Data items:
"""

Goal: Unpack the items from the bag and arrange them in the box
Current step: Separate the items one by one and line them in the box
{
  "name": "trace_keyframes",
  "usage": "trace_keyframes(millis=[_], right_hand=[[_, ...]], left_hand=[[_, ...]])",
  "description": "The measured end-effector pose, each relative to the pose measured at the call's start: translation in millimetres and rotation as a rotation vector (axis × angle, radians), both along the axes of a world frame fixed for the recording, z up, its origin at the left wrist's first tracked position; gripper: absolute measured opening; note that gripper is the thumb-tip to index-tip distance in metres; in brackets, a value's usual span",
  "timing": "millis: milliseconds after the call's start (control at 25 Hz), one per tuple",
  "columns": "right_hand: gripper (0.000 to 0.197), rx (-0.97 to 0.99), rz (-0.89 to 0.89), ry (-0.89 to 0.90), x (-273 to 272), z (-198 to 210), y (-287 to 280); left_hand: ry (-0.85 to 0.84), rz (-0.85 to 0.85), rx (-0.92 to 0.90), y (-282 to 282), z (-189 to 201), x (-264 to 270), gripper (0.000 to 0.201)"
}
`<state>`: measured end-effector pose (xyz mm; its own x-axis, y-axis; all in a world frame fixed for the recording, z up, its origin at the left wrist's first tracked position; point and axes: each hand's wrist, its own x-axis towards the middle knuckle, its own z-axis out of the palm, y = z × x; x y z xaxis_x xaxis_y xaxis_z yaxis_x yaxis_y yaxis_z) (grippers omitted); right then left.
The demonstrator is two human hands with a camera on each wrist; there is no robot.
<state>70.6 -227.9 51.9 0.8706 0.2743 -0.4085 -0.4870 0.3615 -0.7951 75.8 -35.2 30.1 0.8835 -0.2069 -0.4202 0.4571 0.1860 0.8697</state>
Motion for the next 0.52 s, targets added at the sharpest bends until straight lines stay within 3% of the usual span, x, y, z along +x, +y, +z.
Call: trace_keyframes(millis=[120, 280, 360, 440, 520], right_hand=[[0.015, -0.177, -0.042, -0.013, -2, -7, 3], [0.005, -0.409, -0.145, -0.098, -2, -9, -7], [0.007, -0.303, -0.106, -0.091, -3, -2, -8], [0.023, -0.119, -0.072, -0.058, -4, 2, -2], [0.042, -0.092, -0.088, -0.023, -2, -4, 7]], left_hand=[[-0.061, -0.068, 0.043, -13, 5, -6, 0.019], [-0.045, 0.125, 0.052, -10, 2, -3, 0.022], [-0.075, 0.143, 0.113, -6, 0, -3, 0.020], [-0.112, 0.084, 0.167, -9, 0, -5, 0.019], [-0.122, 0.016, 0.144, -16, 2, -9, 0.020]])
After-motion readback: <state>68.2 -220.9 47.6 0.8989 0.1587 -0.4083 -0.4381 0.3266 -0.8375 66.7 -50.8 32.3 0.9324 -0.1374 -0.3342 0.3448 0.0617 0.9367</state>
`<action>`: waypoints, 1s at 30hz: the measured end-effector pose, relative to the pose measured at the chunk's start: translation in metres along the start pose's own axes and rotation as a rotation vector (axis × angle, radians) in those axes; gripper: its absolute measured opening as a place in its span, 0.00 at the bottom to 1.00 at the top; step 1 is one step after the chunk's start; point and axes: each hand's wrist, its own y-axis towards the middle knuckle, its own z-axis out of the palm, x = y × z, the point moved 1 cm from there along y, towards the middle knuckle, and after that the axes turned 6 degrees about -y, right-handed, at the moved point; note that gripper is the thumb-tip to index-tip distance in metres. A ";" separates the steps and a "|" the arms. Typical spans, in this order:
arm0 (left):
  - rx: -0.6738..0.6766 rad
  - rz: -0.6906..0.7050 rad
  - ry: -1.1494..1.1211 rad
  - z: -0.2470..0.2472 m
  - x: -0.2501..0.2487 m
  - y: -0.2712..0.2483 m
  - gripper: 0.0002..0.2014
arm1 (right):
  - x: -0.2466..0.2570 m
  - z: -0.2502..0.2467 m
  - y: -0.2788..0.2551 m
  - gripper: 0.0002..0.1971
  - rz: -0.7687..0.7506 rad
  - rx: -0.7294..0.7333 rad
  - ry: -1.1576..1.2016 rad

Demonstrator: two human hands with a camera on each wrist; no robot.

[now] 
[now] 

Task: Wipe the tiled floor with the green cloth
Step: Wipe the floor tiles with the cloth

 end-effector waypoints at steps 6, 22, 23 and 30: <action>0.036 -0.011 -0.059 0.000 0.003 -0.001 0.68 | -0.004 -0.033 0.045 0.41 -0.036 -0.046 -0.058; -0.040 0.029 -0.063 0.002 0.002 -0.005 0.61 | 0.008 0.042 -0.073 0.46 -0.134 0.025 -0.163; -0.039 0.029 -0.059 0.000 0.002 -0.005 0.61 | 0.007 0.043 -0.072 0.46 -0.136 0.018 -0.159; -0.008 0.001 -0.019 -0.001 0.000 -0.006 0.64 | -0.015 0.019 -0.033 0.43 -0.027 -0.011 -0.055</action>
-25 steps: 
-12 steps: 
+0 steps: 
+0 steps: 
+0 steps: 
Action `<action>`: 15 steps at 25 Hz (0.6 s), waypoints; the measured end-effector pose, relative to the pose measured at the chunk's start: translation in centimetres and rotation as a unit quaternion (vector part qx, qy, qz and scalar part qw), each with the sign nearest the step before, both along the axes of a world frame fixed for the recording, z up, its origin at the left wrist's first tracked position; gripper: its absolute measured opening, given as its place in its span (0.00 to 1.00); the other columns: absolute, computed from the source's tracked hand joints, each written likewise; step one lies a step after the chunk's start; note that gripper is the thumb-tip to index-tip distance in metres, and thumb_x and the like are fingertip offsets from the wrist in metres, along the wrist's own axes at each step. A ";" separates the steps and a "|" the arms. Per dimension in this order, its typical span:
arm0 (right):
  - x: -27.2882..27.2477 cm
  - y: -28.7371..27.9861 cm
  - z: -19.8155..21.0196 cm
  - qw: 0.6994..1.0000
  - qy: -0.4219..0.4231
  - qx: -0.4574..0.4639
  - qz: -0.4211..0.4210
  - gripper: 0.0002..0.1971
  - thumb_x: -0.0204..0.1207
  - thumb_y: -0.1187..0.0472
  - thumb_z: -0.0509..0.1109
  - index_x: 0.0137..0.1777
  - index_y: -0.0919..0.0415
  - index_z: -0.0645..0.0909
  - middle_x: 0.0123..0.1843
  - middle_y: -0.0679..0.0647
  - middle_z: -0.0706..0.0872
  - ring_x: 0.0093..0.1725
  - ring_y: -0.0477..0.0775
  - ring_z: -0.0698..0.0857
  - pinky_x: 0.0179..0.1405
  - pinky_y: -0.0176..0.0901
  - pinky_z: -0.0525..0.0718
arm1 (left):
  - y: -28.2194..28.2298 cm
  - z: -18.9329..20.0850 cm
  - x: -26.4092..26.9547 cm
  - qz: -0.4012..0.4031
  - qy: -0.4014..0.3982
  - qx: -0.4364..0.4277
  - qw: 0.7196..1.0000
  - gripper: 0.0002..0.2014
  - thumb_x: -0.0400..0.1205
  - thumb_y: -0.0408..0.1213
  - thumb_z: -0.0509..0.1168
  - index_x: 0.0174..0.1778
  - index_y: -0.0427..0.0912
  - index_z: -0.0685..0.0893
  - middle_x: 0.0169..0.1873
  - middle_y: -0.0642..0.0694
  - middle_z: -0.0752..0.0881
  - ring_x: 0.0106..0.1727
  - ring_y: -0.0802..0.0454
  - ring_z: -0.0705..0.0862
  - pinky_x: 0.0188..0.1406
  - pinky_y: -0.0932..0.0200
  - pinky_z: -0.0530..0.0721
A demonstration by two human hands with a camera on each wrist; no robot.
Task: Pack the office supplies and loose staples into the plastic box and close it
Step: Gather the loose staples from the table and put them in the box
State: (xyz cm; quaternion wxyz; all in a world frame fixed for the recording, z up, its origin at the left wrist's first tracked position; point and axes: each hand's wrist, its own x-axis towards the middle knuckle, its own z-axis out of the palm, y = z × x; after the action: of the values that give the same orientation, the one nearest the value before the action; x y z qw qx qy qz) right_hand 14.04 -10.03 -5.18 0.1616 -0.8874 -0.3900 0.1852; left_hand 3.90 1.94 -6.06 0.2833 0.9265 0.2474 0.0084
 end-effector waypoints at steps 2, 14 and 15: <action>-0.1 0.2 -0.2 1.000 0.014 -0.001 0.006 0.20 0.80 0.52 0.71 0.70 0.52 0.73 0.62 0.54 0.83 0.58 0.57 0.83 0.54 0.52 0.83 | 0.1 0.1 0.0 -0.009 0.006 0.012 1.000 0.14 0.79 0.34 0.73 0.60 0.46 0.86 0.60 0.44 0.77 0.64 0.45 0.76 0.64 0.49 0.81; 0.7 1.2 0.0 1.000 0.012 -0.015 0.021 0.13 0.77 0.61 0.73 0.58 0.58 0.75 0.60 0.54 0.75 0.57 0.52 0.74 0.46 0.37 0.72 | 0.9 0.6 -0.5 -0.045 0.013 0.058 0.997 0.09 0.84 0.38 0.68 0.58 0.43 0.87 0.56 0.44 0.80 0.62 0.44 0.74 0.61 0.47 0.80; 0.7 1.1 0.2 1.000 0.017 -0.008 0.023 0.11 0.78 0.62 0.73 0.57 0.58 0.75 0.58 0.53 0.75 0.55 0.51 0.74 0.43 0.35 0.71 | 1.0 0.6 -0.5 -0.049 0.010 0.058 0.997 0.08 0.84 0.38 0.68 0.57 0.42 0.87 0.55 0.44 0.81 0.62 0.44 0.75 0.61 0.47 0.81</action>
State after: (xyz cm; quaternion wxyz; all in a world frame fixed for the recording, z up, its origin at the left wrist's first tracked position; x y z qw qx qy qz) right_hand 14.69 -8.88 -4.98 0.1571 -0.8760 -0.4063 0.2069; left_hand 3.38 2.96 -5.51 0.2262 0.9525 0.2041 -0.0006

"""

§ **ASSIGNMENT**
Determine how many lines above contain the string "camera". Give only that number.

§ **ANSWER FOR THE TASK**
3